Das vorliegende Buch ist die überarbeitete Fassung der Habilitationsschrift von Marietta Horster, die 2003 an der Universität Rostock angenommen wurde. Die Studie untersucht den Landbesitz der griechischen Götter, Gottheiten und Heroen in archaischer und klassischer Zeit, wobei als Grundkategorie 'heiliges Land' angenommen wird, das entweder der Nutzung und Benutzung durch Menschen entzogen war oder das ebenso wie Land in menschlichem Besitz genutzt und verpachtet wurde. Im ersten Kapitel betrachtet die Verfasserin - ausgehend von der These ,Heiliges Land oder Gemeindeland, das heilig ist?’ - die archäologischen Zeugnisse für das 8./7. Jahrhundert v. Chr., Grenzsteine und literarische Quellen. Im Ergebnis kommt sie zu dem Schluß, dass es von der frühesten Nachweisstufe an ,heiliges Land’, also Land im Besitz der Götter gegeben habe. Den Entstehungsprozess beleuchtet sie im zweiten Kapitel näher anhand verschiedener Kategorien wie der Neugründung von Städten, der Eroberung, der Einführung neuer Götter in Verbindung mit der Errichtung neuer Heiligtümer, der Konfiskation und der Schenkung. In diesen Zusammenhang fügt sie auch einen kleinen Exkurs zu den Vorstellungen der Landaufteilung bei Hippodamos von Milet, Platon und Aristoteles ein. Nutzungsverbote und Restriktionen in Bezug auf heiliges Land werden ebenso ausführlich anhand der literarischen wie epigrafischen Überlieferung (3. Kapitel) untersucht wie die Verpachtungsbedingungen mit den dazugehörigen Auflagen für die Nutzung und Bewirtschaftung und den Zuständigkeiten (4. Kapitel).

Die Fragen, wie viel Einnahmen ein Heiligtum für den Unterhalt benötigt (5. Kapitel), welche Einnahmen nach den vorliegenden Quellen zur Verfügung standen und welche Ausgaben demgegenüber für Opfer, Feste und Priester notwendig waren, führen zu dem Ergebnis, "daß die Landverpachtung in klassischer Zeit den Unterhalt von Heiligtümern und die Finanzierung der Kulte offenbar nicht gewährleisten konnte" (S. 216).
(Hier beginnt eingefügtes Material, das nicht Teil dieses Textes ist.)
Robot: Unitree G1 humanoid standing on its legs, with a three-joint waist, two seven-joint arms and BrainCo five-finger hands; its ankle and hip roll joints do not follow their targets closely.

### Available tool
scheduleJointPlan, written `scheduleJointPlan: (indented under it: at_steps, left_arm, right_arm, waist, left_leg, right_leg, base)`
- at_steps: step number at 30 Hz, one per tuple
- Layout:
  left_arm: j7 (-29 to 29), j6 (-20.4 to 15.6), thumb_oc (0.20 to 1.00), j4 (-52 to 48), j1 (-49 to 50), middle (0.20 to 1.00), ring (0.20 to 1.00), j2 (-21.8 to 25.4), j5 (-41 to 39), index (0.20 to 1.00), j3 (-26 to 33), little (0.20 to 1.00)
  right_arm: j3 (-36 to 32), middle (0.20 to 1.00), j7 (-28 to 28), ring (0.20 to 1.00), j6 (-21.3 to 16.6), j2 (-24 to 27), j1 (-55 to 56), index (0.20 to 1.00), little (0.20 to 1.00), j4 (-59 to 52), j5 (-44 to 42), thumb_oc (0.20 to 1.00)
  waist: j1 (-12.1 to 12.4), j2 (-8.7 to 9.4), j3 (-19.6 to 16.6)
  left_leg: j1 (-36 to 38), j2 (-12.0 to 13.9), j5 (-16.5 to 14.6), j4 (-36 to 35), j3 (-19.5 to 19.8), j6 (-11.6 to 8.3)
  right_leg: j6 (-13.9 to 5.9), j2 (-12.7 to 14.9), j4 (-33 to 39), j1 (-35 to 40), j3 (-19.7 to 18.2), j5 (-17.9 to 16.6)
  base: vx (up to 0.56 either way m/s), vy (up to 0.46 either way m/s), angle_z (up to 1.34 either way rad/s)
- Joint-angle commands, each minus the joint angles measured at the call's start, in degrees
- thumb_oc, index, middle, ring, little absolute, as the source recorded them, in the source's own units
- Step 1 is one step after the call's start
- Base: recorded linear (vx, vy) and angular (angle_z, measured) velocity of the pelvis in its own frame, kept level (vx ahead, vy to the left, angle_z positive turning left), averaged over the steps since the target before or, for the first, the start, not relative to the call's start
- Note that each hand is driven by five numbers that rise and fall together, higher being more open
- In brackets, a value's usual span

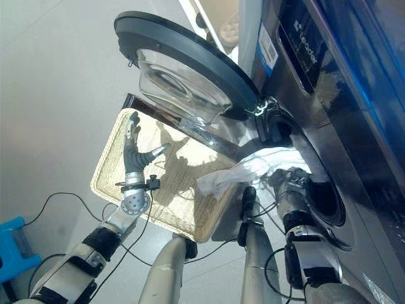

Dies ist nicht unbedingt überraschend angesichts der vielen Belege dafür, dass die Haine und zahlreichen anderen heiligen Orte und Ländereien der Nutzung durch Menschen in der Regel verschlossen waren. Insofern schließt sich hier der Kreis: Heiliges Land ist der "Ort, der den Göttern vorbehalten war. Menschen konnten dort den Göttern ihre Opfer bringen und die Götter gebührend feiern. Menschen stand dieser Ort nicht zur Verfügung. Sie durften ihn lediglich verwalten und hatten für dessen Heiligkeit und Unverletzlichkeit Sorge zu tragen" (S. 217).

Vom Grundsatz her ist jede Auseinandersetzung mit der Frage, wie Land geteilt und verteilt wird und wie diese Strukturen wahrgenommen werden, sehr komplex. Ein ganz anderer methodischer Ansatz geht beispielsweise hierbei von der Raumwahrnehmung aus, die auf der Grundlage der modernen Entwicklungs- und Wahrnehmungspsychologie die entsprechende gesellschaftliche Verankerung und die dabei in der historischen Perspektive zutage tretenden Differenzen beleuchtet.1 Auch die neueren kultur- und medientheoretischen Ansätze zum Verhältnis von Raum-, Macht- und Wissensbegriff, die ja insbesondere den Gegensatz zwischen dem ,glatten’ und dem ,gekerbten’ Raum hervorheben, bieten interessante Ansatzpunkte, um die spezifisch griechische Entwicklung von Begrenzung, Parzellierung, Konturierung und die damit eben auch in spezifischer Weise vorgenommene Strukturierung von Raum zu betrachten.2

Demgegenüber hat sich die Verfasserin ganz auf den von der ,Heiligkeit’ des Landes her gedachten Ansatz für die Bearbeitung des Themas beschränkt. Dabei ist sie sehr konsequent geblieben. Hervorzuheben ist an der auf diese Weise aber in sich sehr schlüssigen und interessanten Arbeit vor allem die umfassende Zusammenstellung des epigrafischen Materials, die für die weitere Bearbeitung sehr empfehlenswert ist.

Anmerkungen:
1 Vgl. hierzu Brodersen, Kai, Terra cognita, Hildesheim 1995.
2 Vgl. Deleuze, Gilles; Guattari, Félix, Mille Plateaux, Paris 1980.